=== WHAT TO DO ===
In the data that follows, find the line with "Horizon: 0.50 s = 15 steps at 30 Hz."; transcribe it, every later line up to the one with "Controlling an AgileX", and that line as well, exactly and with no others.
[DATASET RECORDS Boundary: Start]
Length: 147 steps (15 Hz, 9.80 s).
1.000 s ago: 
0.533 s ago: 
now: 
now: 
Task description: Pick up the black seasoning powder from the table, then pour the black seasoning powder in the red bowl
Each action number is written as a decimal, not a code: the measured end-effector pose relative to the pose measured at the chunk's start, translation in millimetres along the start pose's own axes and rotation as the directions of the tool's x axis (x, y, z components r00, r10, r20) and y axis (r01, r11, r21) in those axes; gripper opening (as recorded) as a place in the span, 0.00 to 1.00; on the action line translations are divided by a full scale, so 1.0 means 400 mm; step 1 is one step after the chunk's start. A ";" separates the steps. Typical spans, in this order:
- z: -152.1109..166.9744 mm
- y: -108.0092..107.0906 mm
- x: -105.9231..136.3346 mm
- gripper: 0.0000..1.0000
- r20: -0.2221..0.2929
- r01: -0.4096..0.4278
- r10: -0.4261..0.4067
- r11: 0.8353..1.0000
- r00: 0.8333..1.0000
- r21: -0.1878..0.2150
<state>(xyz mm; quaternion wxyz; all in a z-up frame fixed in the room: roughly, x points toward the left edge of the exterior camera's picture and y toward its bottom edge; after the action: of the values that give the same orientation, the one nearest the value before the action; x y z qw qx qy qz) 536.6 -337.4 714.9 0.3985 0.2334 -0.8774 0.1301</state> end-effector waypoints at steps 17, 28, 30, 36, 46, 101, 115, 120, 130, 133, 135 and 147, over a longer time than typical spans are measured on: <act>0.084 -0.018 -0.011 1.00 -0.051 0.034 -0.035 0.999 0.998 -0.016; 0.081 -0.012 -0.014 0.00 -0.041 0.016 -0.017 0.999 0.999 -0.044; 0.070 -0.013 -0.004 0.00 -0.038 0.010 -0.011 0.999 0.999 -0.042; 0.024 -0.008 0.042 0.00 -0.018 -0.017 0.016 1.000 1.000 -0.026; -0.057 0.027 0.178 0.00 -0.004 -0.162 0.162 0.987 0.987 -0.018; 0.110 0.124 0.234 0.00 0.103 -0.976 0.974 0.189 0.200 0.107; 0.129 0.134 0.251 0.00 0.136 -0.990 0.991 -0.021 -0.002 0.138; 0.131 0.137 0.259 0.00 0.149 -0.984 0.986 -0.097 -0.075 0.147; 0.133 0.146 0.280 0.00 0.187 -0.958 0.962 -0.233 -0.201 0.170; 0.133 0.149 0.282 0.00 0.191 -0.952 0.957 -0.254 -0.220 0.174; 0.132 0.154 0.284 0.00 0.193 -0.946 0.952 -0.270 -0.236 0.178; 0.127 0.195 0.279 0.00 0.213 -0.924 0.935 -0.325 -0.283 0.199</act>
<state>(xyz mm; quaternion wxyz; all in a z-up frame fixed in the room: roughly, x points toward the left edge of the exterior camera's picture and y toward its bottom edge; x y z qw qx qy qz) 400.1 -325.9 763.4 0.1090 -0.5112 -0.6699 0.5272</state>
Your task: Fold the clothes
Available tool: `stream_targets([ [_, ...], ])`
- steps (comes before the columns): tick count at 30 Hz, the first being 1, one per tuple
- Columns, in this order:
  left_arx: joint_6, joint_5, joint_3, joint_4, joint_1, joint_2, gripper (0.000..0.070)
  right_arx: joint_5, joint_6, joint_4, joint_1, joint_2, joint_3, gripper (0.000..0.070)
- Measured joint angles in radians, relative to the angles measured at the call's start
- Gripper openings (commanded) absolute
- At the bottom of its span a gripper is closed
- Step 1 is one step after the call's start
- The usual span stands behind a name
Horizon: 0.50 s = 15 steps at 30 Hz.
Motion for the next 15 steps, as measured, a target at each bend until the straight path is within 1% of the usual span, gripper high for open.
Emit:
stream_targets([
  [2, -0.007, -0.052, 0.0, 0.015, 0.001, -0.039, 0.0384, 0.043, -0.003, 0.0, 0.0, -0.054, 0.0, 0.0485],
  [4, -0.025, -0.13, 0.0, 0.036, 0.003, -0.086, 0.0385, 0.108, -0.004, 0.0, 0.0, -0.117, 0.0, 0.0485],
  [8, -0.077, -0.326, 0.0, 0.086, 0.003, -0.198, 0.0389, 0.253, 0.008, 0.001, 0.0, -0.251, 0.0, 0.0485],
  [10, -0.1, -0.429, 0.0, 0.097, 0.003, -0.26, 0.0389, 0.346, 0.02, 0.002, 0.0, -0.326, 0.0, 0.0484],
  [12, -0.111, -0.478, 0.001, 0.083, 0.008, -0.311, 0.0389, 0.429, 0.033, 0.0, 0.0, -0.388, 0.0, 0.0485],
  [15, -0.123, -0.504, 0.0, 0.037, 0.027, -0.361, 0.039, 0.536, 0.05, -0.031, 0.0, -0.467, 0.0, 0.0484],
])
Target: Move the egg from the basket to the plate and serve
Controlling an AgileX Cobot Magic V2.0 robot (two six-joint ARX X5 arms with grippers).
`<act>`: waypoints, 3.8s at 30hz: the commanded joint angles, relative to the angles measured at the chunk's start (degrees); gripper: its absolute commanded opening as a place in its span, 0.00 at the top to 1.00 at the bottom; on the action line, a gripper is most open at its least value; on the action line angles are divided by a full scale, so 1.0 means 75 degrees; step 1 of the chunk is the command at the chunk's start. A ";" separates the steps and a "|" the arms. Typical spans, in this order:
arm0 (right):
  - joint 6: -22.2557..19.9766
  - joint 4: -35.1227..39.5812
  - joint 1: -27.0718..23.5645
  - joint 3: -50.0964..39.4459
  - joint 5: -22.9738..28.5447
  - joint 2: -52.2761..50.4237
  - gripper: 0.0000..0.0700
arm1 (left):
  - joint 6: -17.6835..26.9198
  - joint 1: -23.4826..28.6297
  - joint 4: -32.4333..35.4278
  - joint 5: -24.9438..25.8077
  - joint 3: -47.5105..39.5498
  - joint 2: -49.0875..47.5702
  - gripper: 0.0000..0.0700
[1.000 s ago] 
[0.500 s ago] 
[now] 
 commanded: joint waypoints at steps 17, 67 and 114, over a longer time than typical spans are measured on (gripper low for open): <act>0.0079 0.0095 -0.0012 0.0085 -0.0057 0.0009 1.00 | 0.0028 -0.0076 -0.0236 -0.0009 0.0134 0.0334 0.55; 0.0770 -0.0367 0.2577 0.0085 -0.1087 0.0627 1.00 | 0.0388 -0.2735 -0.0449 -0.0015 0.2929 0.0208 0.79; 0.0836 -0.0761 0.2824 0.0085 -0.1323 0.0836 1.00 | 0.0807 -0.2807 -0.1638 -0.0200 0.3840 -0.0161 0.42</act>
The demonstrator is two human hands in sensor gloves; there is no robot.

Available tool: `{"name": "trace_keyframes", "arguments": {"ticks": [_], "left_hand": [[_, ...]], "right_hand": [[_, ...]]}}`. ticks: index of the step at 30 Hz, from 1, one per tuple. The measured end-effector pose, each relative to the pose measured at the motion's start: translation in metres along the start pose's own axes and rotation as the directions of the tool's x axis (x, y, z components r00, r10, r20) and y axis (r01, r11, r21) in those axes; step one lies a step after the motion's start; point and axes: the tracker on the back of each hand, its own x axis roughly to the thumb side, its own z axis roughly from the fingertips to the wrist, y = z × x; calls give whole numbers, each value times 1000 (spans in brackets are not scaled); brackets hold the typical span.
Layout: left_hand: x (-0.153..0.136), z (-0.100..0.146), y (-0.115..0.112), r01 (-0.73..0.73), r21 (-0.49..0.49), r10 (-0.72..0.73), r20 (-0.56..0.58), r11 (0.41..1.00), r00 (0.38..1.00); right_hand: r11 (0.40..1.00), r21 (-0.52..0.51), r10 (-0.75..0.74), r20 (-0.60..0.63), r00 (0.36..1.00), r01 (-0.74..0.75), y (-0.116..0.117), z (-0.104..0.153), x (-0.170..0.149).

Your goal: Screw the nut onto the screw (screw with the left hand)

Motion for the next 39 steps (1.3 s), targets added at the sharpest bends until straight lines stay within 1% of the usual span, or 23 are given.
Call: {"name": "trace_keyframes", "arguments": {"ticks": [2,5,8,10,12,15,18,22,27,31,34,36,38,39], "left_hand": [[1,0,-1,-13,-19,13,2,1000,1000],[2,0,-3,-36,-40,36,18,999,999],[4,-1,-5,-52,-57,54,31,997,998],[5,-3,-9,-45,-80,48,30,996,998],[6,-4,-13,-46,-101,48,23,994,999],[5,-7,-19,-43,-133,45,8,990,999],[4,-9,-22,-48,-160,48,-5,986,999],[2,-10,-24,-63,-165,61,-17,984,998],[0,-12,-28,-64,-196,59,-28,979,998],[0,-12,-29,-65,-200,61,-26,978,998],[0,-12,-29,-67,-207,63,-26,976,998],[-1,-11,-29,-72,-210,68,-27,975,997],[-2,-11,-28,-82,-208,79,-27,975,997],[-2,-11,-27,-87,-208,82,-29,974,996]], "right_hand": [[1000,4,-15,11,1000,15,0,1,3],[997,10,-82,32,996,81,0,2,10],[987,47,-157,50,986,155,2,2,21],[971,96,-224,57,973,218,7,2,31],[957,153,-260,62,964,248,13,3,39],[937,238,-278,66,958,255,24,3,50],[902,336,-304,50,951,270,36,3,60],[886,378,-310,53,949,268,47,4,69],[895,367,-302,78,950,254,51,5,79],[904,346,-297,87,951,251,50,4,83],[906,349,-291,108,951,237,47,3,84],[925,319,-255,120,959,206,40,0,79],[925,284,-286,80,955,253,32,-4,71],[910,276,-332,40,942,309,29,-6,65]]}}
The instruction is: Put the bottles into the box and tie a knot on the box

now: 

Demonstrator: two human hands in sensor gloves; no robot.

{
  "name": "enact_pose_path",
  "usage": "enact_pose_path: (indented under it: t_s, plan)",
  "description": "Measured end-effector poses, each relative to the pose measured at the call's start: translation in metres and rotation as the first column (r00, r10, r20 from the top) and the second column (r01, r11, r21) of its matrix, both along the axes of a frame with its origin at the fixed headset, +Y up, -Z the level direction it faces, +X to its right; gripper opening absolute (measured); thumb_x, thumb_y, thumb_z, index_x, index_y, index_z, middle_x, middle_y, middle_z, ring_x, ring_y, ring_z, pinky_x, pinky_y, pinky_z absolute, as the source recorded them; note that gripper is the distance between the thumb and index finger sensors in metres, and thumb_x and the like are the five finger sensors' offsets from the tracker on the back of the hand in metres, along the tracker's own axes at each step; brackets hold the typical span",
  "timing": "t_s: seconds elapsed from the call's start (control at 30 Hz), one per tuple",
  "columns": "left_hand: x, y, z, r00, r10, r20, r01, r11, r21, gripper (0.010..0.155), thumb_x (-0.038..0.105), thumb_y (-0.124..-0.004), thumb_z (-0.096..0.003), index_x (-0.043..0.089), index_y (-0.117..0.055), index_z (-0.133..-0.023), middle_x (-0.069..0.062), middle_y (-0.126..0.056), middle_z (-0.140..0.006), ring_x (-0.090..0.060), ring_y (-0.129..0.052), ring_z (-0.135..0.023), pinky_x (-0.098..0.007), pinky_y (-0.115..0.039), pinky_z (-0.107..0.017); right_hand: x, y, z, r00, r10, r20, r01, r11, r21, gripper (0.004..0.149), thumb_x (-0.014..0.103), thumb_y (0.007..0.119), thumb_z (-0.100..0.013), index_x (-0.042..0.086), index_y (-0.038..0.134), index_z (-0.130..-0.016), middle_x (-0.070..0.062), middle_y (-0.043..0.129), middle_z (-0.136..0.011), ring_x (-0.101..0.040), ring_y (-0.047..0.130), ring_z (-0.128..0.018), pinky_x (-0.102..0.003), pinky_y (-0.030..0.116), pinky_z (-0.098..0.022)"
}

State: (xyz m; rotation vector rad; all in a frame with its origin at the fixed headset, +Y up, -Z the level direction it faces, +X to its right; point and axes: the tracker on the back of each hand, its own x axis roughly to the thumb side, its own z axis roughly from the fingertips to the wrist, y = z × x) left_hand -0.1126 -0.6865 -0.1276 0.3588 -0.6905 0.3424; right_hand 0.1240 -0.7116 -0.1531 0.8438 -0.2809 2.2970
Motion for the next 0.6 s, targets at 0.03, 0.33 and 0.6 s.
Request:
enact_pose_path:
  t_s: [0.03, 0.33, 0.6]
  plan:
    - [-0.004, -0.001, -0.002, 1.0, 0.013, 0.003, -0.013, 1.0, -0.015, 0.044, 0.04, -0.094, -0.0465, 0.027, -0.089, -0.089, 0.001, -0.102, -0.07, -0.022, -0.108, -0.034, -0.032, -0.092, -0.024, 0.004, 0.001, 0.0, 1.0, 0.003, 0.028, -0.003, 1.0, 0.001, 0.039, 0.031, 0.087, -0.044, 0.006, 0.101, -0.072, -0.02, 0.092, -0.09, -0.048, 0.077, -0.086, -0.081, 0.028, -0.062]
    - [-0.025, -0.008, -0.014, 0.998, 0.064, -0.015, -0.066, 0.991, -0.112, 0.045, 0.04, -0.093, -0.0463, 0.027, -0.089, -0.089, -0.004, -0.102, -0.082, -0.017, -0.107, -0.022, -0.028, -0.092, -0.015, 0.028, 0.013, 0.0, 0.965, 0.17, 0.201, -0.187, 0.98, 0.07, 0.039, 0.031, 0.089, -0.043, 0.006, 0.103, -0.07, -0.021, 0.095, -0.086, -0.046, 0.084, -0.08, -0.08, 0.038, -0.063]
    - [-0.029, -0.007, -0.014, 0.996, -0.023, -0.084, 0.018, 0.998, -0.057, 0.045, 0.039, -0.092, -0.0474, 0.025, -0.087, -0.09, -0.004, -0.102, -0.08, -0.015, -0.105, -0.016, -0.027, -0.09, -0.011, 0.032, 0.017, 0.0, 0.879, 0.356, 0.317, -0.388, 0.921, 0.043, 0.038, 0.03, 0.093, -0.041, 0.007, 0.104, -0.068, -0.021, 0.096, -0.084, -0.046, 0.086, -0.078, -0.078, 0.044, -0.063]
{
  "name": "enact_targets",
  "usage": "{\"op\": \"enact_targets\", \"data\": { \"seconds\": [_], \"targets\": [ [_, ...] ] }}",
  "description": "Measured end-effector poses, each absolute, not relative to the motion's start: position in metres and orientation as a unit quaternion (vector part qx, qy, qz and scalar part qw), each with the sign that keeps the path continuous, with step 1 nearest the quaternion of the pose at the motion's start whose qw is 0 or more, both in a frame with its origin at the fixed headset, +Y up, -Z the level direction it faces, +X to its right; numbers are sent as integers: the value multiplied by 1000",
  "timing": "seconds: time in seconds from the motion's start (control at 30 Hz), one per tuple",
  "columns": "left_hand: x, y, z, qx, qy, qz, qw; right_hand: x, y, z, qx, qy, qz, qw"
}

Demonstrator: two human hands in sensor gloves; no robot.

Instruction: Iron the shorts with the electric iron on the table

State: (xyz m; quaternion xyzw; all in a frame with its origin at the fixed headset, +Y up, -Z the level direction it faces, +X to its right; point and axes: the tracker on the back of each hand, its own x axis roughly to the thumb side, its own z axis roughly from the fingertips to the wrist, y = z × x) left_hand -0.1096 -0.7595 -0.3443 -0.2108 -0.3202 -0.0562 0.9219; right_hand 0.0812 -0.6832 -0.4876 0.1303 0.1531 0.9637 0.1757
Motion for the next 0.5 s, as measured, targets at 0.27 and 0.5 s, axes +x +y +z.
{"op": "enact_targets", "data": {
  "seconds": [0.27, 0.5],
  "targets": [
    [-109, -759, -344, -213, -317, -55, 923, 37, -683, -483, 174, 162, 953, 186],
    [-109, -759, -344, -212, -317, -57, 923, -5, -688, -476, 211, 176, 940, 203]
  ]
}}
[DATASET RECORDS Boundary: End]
=== REPLY TO THE TASK ===
Horizon: 0.50 s = 15 steps at 30 Hz.
Motion for the next 15 steps, as measured, a target at each bend until the straight path is within 1% of the usual span, gripper high for open.
Emit:
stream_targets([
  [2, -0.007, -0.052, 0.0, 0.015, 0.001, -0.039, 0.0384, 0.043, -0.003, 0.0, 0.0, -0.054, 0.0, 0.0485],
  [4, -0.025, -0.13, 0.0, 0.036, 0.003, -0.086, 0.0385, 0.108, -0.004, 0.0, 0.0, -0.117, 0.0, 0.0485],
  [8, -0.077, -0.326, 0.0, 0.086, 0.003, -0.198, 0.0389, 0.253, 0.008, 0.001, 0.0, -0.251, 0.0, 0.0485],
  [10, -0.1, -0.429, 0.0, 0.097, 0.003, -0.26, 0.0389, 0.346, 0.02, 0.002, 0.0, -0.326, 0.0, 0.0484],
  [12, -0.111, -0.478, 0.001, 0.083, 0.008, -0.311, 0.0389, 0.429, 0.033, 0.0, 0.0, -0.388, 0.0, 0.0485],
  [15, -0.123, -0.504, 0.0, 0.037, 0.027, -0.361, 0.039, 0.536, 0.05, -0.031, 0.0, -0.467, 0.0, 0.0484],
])
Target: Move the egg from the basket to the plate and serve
Controlling an AgileX Cobot Magic V2.0 robot (two six-joint ARX X5 arms with grippers).

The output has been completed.